Mild Electricity to Brain May Help Parkinson's
Electrically stimulating the surface of the brain appears to improve the symptoms of Parkinson’s disease without causing side effects.
That’s what French researchers found in lab experiments with baboons.
Parkinson’s disease (search) scrambles the brain’s movement signals to the rest of the body, leading to shaking, weakness, and sometimes partial paralysis.
It’s not the first time scientists have used electrical stimulation to treat the symptoms of Parkinson’s disease. Another technique — deep brain stimulation (search) — has shown encouraging results in improving the symptoms, but it’s a complicated and risky surgery, requiring electrodes to be placed deep within the brain.
A different approach may work just as well, with fewer hazards.
The strategy comes from researchers including Xavier Drouot of University Paris. First, they used chemicals to induce Parkinson’s-like symptoms in baboons. Next, they placed electrodes on the surface of the baboon’s brains, a technique called motor cortex stimulation (search), focusing on the brain regions that control movement.
Improvement came quickly. After a few minutes of electrical stimulation, symptoms were significantly reduced in moderately to severely disabled baboons.

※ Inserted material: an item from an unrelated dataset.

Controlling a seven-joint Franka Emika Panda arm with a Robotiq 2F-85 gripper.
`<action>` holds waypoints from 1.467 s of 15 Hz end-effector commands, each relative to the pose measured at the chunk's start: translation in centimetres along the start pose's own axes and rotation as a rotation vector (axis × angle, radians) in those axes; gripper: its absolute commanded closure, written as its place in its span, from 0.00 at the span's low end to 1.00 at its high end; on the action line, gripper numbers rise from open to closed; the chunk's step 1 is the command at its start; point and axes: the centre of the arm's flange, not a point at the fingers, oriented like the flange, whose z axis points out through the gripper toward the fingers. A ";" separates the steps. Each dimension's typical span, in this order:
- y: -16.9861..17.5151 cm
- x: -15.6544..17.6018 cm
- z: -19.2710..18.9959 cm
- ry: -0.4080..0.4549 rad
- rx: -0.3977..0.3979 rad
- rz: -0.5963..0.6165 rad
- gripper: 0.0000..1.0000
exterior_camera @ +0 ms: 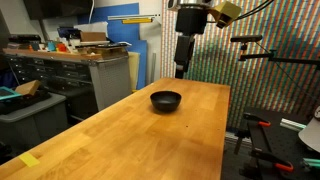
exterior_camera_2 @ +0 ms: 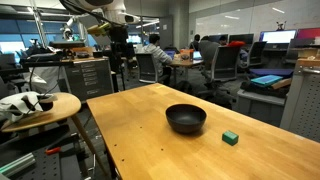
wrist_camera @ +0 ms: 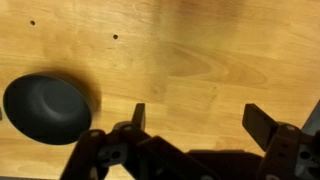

During the half-hour sessions, the baboons had a 50 percent increase in how far and fast they moved.
Parts of the brain that oversee movement initiation were especially affected. And there were no side effects, the researchers say.
It wasn’t a permanent cure. The benefits ended soon after the stimulation stopped.
Motor cortex stimulation is simpler and safer than deep brain stimulation, say the researchers. Both methods could be equally efficient, but more research is needed to find out.
The study appears in the Dec. 2 issue of the journal Neuron.